Anche in Giappone vi furono processi e tribunali che condannarono chi in guerra si era macchiato di crimini, come purtroppo accade in tutte le guerre. I samurai giapponesi, abituati a suicidarsi prima di cadere nelle mani del nemico, non riuscivano a comprendere il concetto di prigioniero e spesso avevano trattato i vinti in modo disumano. Le condanne a morte furono un centinaio, ma di queste solo sei vennero realmente messe in pratica. Al Giappone fu però imposta una totale smilitarizzazione, che durante il periodo dell’occupazione alleata comprendeva anche le arti marziali. Solamente il Judo, per le sue caratteristiche formative, fu ufficialmente accettato.

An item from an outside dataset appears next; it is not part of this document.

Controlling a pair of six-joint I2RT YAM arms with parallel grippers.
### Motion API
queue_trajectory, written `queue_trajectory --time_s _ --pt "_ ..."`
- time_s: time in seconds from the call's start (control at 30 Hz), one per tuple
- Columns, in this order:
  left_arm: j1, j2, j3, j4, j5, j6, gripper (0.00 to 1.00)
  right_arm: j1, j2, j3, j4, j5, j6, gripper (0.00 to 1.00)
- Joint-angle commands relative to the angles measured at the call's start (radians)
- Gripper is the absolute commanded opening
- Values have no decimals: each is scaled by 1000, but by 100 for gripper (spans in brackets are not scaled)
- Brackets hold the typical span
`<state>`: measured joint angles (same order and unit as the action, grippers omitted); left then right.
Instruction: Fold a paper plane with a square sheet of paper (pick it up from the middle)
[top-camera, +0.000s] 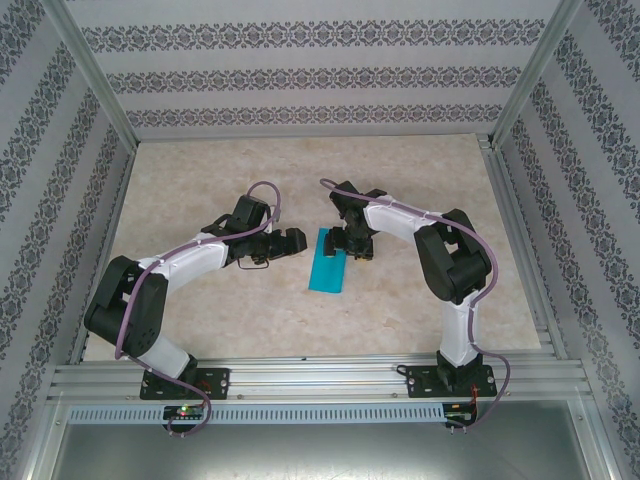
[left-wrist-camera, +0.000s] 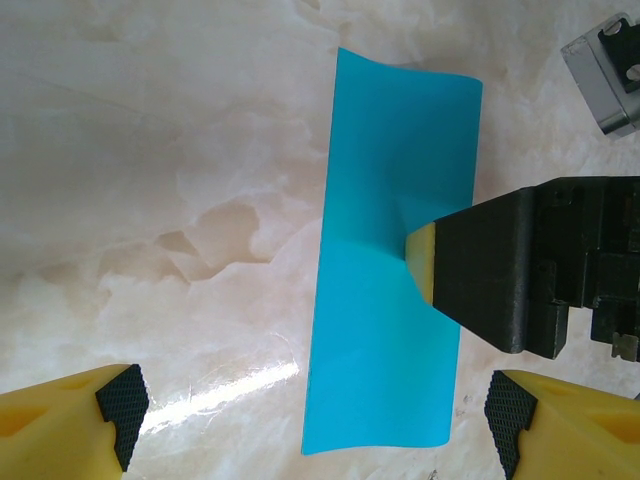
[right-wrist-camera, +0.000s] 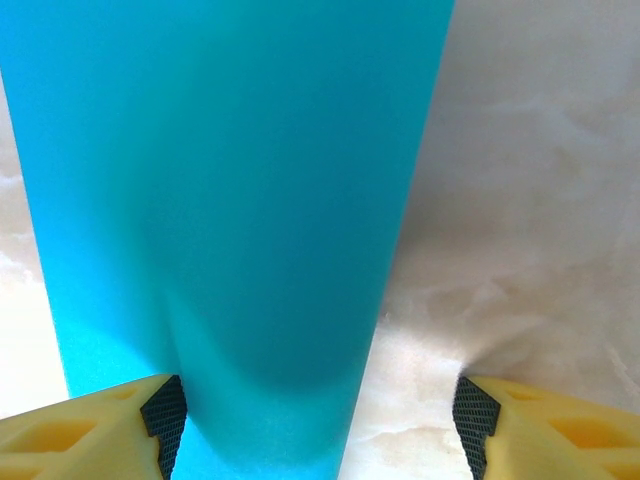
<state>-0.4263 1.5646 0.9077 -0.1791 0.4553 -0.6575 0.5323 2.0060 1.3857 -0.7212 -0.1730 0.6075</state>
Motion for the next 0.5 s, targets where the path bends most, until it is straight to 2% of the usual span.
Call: queue_trajectory --time_s 0.0,0.2,0.47 --pt "-14 13 20 -17 8 20 90 -10 48 -22 17 17 32 75" --pt "-14 15 22 -19 9 22 90 -14 52 -34 24 18 55 74" --pt "-14 25 27 -13 24 25 87 -8 64 -24 5 26 12 74"
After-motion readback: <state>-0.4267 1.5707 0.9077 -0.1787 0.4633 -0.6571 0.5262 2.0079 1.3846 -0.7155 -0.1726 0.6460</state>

Gli avvenimenti degli anni successivi sono storia recente e dimostrano ancora una volta la capacità dei giapponesi di assimilare idee e culture diverse dalle proprie, adeguarle alla loro mentalità e trasformarsi ad imitazione di queste culture. Come ai primordi della loro storia avevano assimilato e riproposto la cultura cinese, così ora si trovarono attratti dalla tecnologia, dal modo di vivere, dalla democrazia americana e si gettarono anima e corpo ad imitarli. Gli Stati Uniti, che avevano messo in ginocchio il Giappone, gli tesero volentieri la mano per risollevarsi, non da ultimo perché Mac Arthur aveva riportato in auge la possibilità di utilizzare l’arcipelago come baluardo contro l’Unione Sovietica, e così fu per tutto il periodo della guerra fredda. I giapponesi applicarono in tutta la sua efficacia quello che i praticanti conoscono come uno dei principi fondamentali del Judo: non opporsi alla forza di un avversario superiore ma adattarsi sfruttandola a proprio vantaggio. Il Giappone, sconfitto militarmente dall’America, ha invaso il mondo con la tecnologia acquisita da questa, occupando enormi fette di mercato e creando un impero economico di tutt’altra portata rispetto al proprio ex impero coloniale, tanto che alcuni storici contemporanei cominciano a chiedersi chi fu veramente ad essere sconfitto.

 

Periodo Heisei (1989 –     )

Il  7 gennaio 1989 muore Hirohito  e gli succede al trono il figlio Akihito, 125° imperatore del Giappone. Con lui inizia la nuova era Heisei, o del “compimento della pace”,  ancora in corso. L’incoronazione è avvenuta due anni più tardi seguendo alla lettera l’antico protocollo scintoista per sottolineare la continuità della dinastia dal primo imperatore, Jimmu Tenno, ad oggi. Ad Akihito sono stati quindi consegnati i sacri emblemi del potere imperiale che  secondo la tradizione la dea Amaterasu aveva donato al primo imperatore: la spada ed i gioielli; il terzo tesoro, lo specchio sacro, non viene mai tolto dal tempio di Ise e quindi l’imperatore vi si è appositamente recato per rendergli omaggio. I portavoce della diplomazia  nipponica hanno poi dichiarato che queste cerimonie avevano reso l’imperatore se non “divino”, quanto meno “sacro”.